TEGUCIGALPA (EFE). El Parlamento y el Tribunal Electoral de Honduras discutirán las propuestas de otorgar amnistía política y adelantar las elecciones de noviembre, incluidas en el plan del presidente de Costa Rica, Oscar Arias, para superar la crisis política de este país, informaron ayer fuentes oficiales. El Congreso nacional se reunió ayer para discutir la posibilidad de aceptar la propuesta de Arias de otorgar amnistía política a los involucrados en la crisis, pues la decisión compete a ese órgano, informó un portavoz legislativo.

    Por su parte, el presidente del Tribunal Supremo Electoral (TSE), Saúl Escobar, indicó a la prensa que ese organismo analizará esta semana la propuesta de Arias de adelantar las elecciones generales, previstas para el 29 de noviembre.

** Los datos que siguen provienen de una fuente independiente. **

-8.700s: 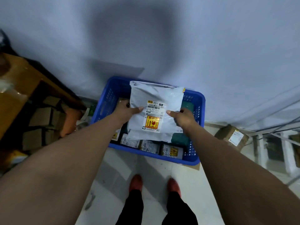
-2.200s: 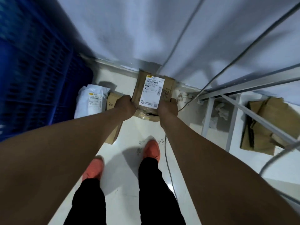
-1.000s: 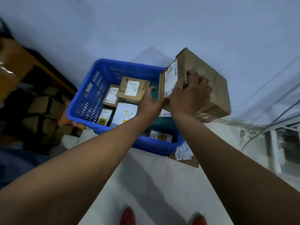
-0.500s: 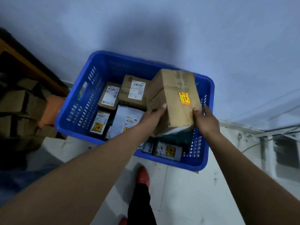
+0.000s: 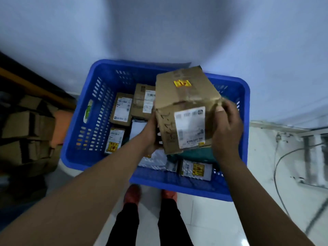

La propuesta de Arias, conocida como Acuerdo de San José, incluye la reinstalación condicionada del depuesto presidente Manuel Zelaya, derrocado por los militares el 28 de junio, amnistía política, adelanto de las elecciones, una comisión de la verdad y verificación internacional, entre otros puntos. Zelaya rechazó la propuesta y dio por fracasado el diálogo, mientras que Roberto Micheletti, designado por el Parlamento para sustituir al depuesto presidente, insiste en rechazar el retorno de este, pero ha sometido a consulta las otras propuestas porque competen a otros órganos del Estado. Por otro lado, Zelaya continuaba ayer organizando una “resistencia pacífica” para tratar de entrar a su país.

     El mandatario depuesto se encontraba en el municipio nicaragüense de Ocotal, cabecera departamental de Nueva Segovia, a 25 kilómetros de la frontera con Honduras y a 225 kilómetros al norte de Managua, desde donde alienta a sus seguidores a la insurrección. El derrocado mandatario, quien el viernes intentó entrar por segunda vez a su país y por segunda vez fracasó, ratificó una vez más que se mantendrá en “pie de lucha” y a la espera de su familia y de más seguidores que lo acompañen en su retorno a Honduras para retomar el poder tras el golpe de Estado del 28 de junio. Zelaya dedicó ayer la jornada, por segundo día, a visitar Ocotal y otras comunidades aledañas y a reunirse con sus simpatizantes.

     En tanto, un grupo de seguidores del depuesto presidente anunció que espera “romper el cerco” en la frontera con Honduras para que Zelaya pueda reunirse en “pocas horas” con su familia. Finalmente, EEUU reiteró ayer que los intentos del depuesto presidente de entrar en su país sin haber logrado un acuerdo previo con el gobierno de Micheletti “no ayudan” al proceso de mediación. La secretaria de Estado, Hillary Clinton, calificó el viernes de “imprudente” las acciones tomadas por Zelaya para regresar durante el fin de semana a su país, del que fue expulsado.

     Zelaya cuestionó este fin de semana la respuesta de Washington ante la crisis en Honduras y pidió al Ejecutivo del presidente Barack Obama que enfrente “con fuerza” al gobierno de facto emitiendo sanciones económicas y de otro tipo contra personas que, según él, participaron en el golpe militar.